### WHAT YOU NEED TO DO
From the first line to the last, copy the listing exactly and omit the images.

============================================================

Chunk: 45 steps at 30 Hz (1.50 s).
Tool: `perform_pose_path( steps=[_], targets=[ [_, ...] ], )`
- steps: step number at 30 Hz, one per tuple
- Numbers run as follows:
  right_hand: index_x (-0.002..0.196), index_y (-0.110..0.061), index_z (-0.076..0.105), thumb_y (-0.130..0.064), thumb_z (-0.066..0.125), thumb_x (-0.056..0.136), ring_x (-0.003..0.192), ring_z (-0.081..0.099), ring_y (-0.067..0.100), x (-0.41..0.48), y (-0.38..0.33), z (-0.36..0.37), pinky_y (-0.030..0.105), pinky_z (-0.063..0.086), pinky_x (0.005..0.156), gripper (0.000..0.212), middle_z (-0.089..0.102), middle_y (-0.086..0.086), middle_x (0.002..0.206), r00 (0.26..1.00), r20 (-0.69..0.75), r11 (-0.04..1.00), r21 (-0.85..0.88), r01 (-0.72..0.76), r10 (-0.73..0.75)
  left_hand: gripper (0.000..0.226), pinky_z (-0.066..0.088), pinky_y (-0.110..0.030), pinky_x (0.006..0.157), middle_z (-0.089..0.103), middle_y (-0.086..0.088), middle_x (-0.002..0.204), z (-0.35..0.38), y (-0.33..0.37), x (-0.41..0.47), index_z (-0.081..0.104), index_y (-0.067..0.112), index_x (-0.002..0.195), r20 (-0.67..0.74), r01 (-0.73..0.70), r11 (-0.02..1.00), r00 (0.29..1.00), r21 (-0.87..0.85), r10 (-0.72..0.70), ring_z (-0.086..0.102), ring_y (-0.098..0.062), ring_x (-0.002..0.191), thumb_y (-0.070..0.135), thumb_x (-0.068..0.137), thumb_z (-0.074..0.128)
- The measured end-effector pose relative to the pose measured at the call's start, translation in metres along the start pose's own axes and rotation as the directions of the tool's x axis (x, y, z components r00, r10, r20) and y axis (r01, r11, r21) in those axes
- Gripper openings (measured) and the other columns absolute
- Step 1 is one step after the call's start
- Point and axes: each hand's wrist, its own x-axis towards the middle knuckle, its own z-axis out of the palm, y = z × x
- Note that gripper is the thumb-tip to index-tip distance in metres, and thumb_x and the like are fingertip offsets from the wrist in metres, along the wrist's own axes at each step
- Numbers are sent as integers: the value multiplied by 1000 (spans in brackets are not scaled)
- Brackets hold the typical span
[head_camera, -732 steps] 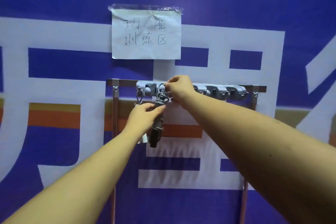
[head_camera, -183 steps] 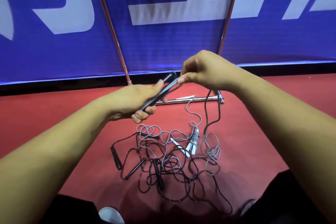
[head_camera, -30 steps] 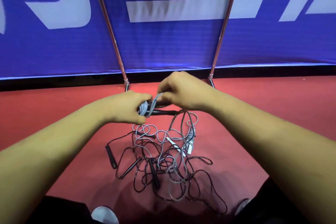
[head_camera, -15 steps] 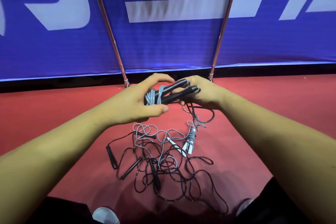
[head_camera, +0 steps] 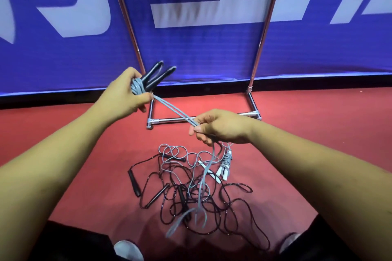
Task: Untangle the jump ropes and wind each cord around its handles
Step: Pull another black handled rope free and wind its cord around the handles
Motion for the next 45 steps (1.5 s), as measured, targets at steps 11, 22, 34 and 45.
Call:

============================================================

### FINISHED TASK
Chunk: 45 steps at 30 Hz (1.50 s).
Tool: `perform_pose_path( steps=[_], targets=[ [_, ...] ], )`
- steps: step number at 30 Hz, one per tuple
- Numbers run as follows:
  right_hand: index_x (-0.002..0.196), index_y (-0.110..0.061), index_z (-0.076..0.105), thumb_y (-0.130..0.064), thumb_z (-0.066..0.125), thumb_x (-0.056..0.136), ring_x (-0.003..0.192), ring_z (-0.081..0.099), ring_y (-0.067..0.100), x (-0.41..0.48), y (-0.38..0.33), z (-0.36..0.37), pinky_y (-0.030..0.105), pinky_z (-0.063..0.086), pinky_x (0.005..0.156), gripper (0.000..0.212), middle_z (-0.089..0.102), middle_y (-0.086..0.086), middle_x (0.002..0.206), r00 (0.26..1.00), r20 (-0.69..0.75), r11 (-0.04..1.00), r21 (-0.85..0.88), r01 (-0.72..0.76), r10 (-0.73..0.75)
  left_hand: gripper (0.000..0.226), pinky_z (-0.066..0.088), pinky_y (-0.110..0.030), pinky_x (0.006..0.157), middle_z (-0.089..0.103), middle_y (-0.086..0.088), middle_x (-0.002..0.204), z (-0.35..0.38), y (-0.33..0.37), x (-0.41..0.47), index_z (-0.081..0.104), index_y (-0.067..0.112), index_x (-0.002..0.195), r20 (-0.67..0.74), r01 (-0.73..0.70), r11 (-0.02..1.00), r00 (0.29..1.00), r21 (-0.87..0.85), r10 (-0.72..0.70), ring_z (-0.086..0.102), ring_y (-0.098..0.062), ring_x (-0.002..0.191), thumb_y (-0.070..0.135), thumb_x (-0.068..0.137), thumb_z (-0.074..0.128)
- The measured end-effector pose relative to the pose measured at the call's start, translation in metres along the start pose's own axes and rotation as the directions of the tool's x axis (x, y, z components r00, r10, r20) and y axis (r01, r11, r21) in those axes
- Gripper openings (measured) and the other columns absolute
- Step 1 is one step after the call's start
- Point and axes: each hand's wrist, its own x-axis towards the middle knuckle, its own z-axis out of the palm, y = z × x
- Note that gripper is the thumb-tip to index-tip distance in metres, and thumb_x and the like are fingertip offsets from the wrist in metres, along the wrist's own axes at each step
- Numbers are sent as integers: the value multiplied by 1000 (spans in brackets are not scaled)
- Brackets hold the typical span
[head_camera, -732 steps] 
[head_camera, -183 steps] 
[head_camera, -30 steps] 
[head_camera, -15 steps] 
[head_camera, +0 steps] 
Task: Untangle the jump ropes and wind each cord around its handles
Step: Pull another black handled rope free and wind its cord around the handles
Motion for the next 45 steps (1.5 s), as measured, targets at steps 11, 22, 34 and 45.
Call:

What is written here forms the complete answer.